WORK INSTRUCTION:
Exactly the lines starting at the line containing "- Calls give" and ending at the line containing "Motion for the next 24" are to be written out from the listing below, both included.

INPUT DATA:
↓

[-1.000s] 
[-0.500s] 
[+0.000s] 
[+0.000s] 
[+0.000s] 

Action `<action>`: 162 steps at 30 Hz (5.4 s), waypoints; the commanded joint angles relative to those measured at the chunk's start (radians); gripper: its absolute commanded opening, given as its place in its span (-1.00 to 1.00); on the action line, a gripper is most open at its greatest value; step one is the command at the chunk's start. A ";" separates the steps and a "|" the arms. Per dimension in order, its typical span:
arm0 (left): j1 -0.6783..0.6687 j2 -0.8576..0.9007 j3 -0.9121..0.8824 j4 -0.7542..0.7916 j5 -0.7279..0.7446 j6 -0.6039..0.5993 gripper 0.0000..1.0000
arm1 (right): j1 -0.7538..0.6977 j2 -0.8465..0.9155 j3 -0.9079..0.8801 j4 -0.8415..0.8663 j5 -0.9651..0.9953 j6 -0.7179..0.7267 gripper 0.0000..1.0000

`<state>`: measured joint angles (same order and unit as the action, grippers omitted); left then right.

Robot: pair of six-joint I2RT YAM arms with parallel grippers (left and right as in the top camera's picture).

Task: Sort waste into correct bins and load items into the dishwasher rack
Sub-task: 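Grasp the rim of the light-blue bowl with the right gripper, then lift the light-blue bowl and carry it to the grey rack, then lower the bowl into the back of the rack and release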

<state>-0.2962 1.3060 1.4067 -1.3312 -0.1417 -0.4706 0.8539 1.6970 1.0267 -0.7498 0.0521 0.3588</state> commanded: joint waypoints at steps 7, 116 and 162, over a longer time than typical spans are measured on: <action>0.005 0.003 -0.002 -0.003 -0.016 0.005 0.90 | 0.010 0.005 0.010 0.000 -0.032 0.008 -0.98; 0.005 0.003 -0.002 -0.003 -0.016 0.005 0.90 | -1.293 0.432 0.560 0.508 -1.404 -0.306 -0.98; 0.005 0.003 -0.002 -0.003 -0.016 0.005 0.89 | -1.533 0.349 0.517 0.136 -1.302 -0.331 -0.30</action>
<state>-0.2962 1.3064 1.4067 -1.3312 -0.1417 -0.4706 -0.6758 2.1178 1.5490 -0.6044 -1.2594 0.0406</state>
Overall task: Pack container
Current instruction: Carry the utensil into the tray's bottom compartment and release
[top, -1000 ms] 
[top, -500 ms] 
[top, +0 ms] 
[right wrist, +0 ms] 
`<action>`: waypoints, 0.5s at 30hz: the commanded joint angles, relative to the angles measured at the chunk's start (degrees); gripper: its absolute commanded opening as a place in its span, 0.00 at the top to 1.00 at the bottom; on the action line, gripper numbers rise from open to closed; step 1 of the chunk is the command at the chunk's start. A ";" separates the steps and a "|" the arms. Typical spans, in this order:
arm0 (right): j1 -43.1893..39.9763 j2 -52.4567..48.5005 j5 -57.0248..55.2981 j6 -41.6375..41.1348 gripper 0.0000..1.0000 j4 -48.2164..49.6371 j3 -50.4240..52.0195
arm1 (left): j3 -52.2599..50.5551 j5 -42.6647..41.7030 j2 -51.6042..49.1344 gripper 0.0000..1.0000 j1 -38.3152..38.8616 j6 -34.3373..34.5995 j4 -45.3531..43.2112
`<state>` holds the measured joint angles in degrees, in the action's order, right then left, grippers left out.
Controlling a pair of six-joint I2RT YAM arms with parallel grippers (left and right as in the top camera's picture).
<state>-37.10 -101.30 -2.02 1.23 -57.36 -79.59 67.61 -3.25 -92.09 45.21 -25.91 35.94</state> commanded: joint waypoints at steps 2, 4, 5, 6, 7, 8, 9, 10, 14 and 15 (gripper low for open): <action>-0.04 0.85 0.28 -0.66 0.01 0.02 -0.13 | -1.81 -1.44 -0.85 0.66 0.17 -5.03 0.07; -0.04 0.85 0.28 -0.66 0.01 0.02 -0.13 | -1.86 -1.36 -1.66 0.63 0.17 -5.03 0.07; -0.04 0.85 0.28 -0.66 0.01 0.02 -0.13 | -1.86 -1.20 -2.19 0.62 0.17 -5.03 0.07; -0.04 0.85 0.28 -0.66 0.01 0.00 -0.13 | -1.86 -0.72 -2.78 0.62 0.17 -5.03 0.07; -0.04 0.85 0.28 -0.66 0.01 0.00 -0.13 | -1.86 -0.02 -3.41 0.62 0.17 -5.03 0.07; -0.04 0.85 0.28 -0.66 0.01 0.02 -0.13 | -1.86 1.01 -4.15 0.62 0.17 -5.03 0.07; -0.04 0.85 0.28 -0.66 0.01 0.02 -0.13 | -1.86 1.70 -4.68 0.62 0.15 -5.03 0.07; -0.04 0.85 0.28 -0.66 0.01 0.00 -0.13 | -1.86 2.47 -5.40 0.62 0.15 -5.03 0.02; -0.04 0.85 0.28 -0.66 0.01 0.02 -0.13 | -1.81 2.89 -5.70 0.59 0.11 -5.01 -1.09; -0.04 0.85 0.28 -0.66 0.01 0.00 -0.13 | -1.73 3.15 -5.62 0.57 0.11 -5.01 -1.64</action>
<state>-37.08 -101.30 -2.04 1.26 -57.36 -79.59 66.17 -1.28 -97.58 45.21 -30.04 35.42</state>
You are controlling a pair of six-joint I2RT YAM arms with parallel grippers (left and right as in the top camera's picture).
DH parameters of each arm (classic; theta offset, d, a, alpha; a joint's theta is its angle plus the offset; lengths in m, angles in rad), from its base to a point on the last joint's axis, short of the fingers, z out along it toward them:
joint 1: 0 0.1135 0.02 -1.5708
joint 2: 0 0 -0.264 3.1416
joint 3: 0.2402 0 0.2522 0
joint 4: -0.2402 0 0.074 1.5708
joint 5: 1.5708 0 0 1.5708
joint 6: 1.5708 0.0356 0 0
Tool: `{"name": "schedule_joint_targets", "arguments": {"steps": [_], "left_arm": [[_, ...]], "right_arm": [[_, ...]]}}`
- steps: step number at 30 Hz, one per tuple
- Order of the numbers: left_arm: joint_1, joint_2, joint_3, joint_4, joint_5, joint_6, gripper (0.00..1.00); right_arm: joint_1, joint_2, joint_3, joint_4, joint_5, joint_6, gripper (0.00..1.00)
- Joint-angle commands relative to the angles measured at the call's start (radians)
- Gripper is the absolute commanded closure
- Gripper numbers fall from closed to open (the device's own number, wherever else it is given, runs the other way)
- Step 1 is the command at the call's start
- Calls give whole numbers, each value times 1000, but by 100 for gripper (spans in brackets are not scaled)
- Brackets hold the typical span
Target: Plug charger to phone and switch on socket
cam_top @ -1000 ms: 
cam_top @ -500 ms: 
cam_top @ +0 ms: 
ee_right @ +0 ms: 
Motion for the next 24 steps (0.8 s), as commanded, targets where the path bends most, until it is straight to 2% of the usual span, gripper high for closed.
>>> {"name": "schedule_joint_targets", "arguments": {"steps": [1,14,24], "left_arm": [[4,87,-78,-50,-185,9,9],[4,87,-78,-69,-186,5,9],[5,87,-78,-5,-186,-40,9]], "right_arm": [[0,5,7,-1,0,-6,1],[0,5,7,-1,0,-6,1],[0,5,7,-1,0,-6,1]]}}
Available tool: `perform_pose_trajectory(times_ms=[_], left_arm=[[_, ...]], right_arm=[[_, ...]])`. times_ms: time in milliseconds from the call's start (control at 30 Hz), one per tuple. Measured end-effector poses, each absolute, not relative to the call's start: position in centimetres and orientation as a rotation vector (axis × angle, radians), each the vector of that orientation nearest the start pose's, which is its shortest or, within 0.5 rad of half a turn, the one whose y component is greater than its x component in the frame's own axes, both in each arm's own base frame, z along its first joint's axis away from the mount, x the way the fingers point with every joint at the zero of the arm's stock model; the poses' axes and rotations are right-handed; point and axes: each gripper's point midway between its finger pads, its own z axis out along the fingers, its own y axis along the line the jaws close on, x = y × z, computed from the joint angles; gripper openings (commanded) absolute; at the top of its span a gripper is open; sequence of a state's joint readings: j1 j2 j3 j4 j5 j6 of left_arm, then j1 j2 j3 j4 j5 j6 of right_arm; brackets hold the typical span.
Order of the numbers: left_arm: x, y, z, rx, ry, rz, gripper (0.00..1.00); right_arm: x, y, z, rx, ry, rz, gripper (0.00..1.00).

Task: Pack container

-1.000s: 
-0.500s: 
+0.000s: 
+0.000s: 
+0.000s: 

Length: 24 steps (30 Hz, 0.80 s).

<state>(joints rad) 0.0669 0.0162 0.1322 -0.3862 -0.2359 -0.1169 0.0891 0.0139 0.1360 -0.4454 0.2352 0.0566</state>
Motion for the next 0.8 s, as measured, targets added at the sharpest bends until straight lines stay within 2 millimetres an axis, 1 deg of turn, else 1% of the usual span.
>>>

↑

SOLUTION TO THE EXERCISE:
- Calls give whole numbers, each value times 1000, but by 100 for gripper (spans in brackets are not scaled)
- Brackets hold the typical span
Target: Plug charger to phone and switch on socket
cam_top @ -1000 ms: 
cam_top @ -500 ms: 
cam_top @ +0 ms: 
ee_right @ +0 ms: 
Motion for the next 24 steps (0.8 s), as commanded, targets where the path bends most, until it is straight to 2% of the usual span, gripper high for closed.

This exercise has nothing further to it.